Five hundred three participants from the ongoing prospective single-center Radboud University Nijmegen Diffusion Tensor and Magnetic resonance Cohort (RUN DMC) were recruited with baseline assessment in 2006 and follow ups in 2011, 2015, and 2020. Three hundred eighty-two participants who underwent at least 2 available brain MRI scans were included. Incident lacunes were systematically identified, and the spatial relationship between incident lacunes located in subcortical white matter and WMH were determined using a visual rating scale. Adjusted multiple logistic regression and linear mixed-effect regression models were used to assess the association between baseline small vessel disease markers, WMH progression, and incident lacunes.
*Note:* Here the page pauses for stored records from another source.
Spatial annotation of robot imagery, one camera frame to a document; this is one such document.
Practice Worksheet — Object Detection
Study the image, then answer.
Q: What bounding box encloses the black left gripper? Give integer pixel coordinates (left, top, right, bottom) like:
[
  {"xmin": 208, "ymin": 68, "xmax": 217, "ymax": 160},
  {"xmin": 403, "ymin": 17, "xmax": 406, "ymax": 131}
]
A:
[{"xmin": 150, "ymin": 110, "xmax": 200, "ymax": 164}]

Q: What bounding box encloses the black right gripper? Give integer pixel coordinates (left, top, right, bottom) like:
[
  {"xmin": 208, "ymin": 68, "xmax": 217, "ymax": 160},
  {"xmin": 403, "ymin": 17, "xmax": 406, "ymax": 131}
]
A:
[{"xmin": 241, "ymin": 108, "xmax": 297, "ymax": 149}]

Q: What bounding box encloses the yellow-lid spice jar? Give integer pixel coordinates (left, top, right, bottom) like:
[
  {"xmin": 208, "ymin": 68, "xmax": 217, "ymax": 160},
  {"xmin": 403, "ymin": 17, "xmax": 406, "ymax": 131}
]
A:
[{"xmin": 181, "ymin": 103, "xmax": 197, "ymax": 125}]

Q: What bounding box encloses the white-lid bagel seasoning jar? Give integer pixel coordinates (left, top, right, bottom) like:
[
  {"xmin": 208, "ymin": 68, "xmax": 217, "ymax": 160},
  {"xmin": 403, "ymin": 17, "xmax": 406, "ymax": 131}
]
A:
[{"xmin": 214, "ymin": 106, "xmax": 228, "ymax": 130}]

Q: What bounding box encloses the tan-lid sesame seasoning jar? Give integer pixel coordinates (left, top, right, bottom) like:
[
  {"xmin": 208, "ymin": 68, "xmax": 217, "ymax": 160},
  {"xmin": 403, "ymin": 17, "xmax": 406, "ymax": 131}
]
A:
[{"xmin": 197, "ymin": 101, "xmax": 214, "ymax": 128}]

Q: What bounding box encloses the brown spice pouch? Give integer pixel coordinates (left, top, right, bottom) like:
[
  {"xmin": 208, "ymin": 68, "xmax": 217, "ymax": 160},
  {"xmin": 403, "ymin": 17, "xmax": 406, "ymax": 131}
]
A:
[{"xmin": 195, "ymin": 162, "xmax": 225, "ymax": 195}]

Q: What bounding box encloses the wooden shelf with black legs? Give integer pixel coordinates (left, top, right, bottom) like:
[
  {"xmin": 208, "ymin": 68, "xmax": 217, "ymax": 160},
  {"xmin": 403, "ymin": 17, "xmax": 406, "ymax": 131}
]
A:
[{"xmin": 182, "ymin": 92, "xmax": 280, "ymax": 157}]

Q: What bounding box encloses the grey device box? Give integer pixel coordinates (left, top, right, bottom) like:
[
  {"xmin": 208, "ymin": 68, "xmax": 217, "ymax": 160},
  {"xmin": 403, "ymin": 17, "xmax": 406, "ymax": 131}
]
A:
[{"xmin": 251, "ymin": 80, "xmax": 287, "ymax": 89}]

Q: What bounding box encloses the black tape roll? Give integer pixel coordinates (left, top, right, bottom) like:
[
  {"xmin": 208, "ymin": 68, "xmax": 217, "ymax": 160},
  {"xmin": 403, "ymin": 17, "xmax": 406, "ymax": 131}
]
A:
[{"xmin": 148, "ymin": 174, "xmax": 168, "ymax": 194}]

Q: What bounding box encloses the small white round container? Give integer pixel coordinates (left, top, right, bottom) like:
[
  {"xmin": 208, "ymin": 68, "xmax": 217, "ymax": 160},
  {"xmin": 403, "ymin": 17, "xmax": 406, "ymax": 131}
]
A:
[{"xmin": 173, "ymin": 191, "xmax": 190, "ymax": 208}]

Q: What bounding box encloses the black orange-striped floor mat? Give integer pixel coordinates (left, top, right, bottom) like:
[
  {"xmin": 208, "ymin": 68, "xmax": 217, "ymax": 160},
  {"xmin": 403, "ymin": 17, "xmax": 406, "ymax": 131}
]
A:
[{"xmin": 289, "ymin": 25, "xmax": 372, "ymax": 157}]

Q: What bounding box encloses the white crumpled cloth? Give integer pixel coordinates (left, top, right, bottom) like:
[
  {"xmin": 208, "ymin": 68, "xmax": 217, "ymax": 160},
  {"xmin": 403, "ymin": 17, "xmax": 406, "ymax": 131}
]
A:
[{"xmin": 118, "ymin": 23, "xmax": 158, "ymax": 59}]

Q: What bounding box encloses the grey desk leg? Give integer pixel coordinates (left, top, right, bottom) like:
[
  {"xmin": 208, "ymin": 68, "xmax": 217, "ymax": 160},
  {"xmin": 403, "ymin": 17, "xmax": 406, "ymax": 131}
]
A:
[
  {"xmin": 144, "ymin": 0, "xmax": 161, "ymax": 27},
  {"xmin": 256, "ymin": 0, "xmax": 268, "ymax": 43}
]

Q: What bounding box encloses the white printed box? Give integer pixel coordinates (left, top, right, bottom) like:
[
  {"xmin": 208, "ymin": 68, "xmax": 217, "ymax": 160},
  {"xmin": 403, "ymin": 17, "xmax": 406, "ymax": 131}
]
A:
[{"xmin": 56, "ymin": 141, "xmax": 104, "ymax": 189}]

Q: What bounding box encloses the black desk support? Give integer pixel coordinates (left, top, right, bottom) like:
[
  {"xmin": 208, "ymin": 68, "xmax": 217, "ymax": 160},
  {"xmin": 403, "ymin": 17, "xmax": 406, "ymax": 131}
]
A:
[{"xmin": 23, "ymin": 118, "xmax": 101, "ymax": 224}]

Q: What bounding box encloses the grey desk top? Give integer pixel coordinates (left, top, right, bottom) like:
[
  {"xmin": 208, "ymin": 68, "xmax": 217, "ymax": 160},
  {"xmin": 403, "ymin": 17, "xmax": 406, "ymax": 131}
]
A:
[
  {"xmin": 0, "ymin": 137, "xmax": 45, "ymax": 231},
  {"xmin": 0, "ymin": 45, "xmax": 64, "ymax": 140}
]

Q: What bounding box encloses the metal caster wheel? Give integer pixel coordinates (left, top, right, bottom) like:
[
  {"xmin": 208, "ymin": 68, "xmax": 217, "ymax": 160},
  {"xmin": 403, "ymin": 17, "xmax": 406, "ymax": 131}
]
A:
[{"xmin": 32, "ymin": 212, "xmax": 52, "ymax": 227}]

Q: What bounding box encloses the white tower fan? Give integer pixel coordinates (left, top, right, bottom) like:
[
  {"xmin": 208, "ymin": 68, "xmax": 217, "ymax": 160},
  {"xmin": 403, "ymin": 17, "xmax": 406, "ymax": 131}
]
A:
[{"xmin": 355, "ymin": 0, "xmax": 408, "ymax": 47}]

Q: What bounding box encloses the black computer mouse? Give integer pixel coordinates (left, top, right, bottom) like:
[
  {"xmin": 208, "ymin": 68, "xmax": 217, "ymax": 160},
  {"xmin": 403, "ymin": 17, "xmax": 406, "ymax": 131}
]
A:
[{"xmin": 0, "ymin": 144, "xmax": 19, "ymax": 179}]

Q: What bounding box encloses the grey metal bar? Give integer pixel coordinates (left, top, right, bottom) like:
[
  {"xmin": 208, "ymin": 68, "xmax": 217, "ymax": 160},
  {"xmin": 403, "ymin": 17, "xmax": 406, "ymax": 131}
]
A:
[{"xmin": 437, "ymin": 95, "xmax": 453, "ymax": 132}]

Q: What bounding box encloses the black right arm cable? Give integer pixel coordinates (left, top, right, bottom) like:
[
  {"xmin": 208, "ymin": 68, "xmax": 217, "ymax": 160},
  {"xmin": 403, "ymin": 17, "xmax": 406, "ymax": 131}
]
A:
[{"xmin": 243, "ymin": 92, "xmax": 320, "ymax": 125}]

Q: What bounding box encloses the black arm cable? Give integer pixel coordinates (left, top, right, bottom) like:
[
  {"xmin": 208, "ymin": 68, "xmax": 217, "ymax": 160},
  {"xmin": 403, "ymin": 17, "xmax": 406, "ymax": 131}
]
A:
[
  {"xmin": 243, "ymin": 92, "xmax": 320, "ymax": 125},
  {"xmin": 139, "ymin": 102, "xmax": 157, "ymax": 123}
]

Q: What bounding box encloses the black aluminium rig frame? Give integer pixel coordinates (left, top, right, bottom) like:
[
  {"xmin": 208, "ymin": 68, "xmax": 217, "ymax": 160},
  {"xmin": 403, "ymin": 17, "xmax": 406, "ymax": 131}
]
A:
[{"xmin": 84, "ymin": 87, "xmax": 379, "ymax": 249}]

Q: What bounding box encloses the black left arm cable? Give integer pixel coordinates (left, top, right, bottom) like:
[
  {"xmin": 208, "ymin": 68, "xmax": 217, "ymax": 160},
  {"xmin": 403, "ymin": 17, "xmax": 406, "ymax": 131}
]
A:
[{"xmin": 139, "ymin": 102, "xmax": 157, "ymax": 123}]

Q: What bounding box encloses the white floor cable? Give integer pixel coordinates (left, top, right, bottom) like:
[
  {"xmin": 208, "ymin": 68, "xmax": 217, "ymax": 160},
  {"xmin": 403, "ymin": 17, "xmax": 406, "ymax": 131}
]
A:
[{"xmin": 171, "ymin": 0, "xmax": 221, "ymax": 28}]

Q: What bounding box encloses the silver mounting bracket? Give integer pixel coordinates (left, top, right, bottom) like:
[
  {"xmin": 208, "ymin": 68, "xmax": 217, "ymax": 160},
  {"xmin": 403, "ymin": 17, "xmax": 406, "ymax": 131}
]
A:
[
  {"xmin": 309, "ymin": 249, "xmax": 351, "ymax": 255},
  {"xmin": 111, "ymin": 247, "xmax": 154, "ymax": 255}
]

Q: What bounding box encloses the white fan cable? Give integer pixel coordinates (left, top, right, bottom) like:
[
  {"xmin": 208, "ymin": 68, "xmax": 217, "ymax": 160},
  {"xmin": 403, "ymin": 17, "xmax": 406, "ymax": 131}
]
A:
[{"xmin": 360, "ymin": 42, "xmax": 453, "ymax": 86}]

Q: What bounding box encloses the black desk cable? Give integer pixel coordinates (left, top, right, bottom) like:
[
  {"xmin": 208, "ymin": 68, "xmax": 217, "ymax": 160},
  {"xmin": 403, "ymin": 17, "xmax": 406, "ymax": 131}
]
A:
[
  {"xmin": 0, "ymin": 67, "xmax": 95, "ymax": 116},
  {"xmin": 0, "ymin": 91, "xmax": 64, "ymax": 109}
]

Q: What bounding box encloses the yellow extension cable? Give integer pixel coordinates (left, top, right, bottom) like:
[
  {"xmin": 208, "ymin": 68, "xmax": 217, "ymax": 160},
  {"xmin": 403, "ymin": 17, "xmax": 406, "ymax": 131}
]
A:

Participants with atrial fibrillation were excluded in multivariable analysis.
Eighty incident lacunes were identified in 43 patients (mean age 66.5±8.2 years, 37.2% women) during a mean follow-up time of 11.2±3.3 years (incidence rate 10.0/1000 person-year). Sixty percent of incident lacunes were in the white matter, of which 48.9% showed no contact with preexisting WMH. Baseline WMH volume (odds ratio=2.5 [95% CI, 1.6-4.2]) predicted incident lacunes after adjustment for age, sex, and vascular risk factors. WMH progression was associated with incident lacunes independent of age, sex, baseline WMH volume, and vascular risk factors (odds ratio, 3.2 [95% CI, 1.5-6.9]). Baseline WMH volume and progression rate were higher in participants with incident lacunes in contact with preexisting WMH. No difference in vascular risk factors was observed regarding location or relation with preexisting WMH.
The 2 different distribution patterns of lacunes regarding their relation to WMH may suggest distinct underlying mechanisms, one of which may be more closely linked to a similar pathophysiology as that of WMH. The longitudinal relation between WMH and lacunes further supports plausible shared mechanisms between the 2 key markers.
关于腔隙性梗死的发病机制及其空间分布仍知之甚少。我们通过 14 年的随访,研究了散发小血管病患者的腔隙性梗死的空间分布模式和 MRI 预测因子,与脑白质高信号(WMH)相关。
我们招募了来自持续进行的前瞻性单中心 Radboud 大学奈梅亨弥散张量和磁共振队列(RUN DMC)的 503 名参与者,在 2006 年进行基线评估,在 2011 年、2015 年和 2020 年进行随访。纳入了至少进行 2 次可获得的脑部 MRI 扫描的 382 名参与者。系统地识别了腔隙性梗死,并使用视觉评分量表确定了位于皮质下白质中的腔隙性梗死与 WMH 之间的空间关系。使用多变量逻辑回归和线性混合效应回归模型来评估基线小血管疾病标志物、WMH 进展与腔隙性梗死之间的关联。在多变量分析中排除了房颤患者。
在平均 11.2±3.3 年的随访中,43 名患者(平均年龄 66.5±8.2 岁,37.2%为女性)中发现了 80 个腔隙性梗死(发生率为 10.0/1000 人年)。60%的腔隙性梗死位于白质,其中 48.9%与既往 WMH 无接触。在调整年龄、性别和血管危险因素后,基线 WMH 体积(比值比=2.5[95%可信区间,1.6-4.2])预测腔隙性梗死。WMH 进展与腔隙性梗死相关,独立于年龄、性别、基线 WMH 体积和血管危险因素(比值比,3.2[95%可信区间,1.5-6.9])。与既往 WMH 接触的腔隙性梗死患者的基线 WMH 体积和进展率更高。在与既往 WMH 的位置或关系方面,血管危险因素没有差异。
腔隙性梗死与 WMH 的 2 种不同分布模式可能提示不同的发病机制,其中一种可能与 WMH 的类似病理生理学更为密切相关。WMH 和腔隙性梗死之间的纵向关系进一步支持了这两个关键标志物之间可能存在共同的机制。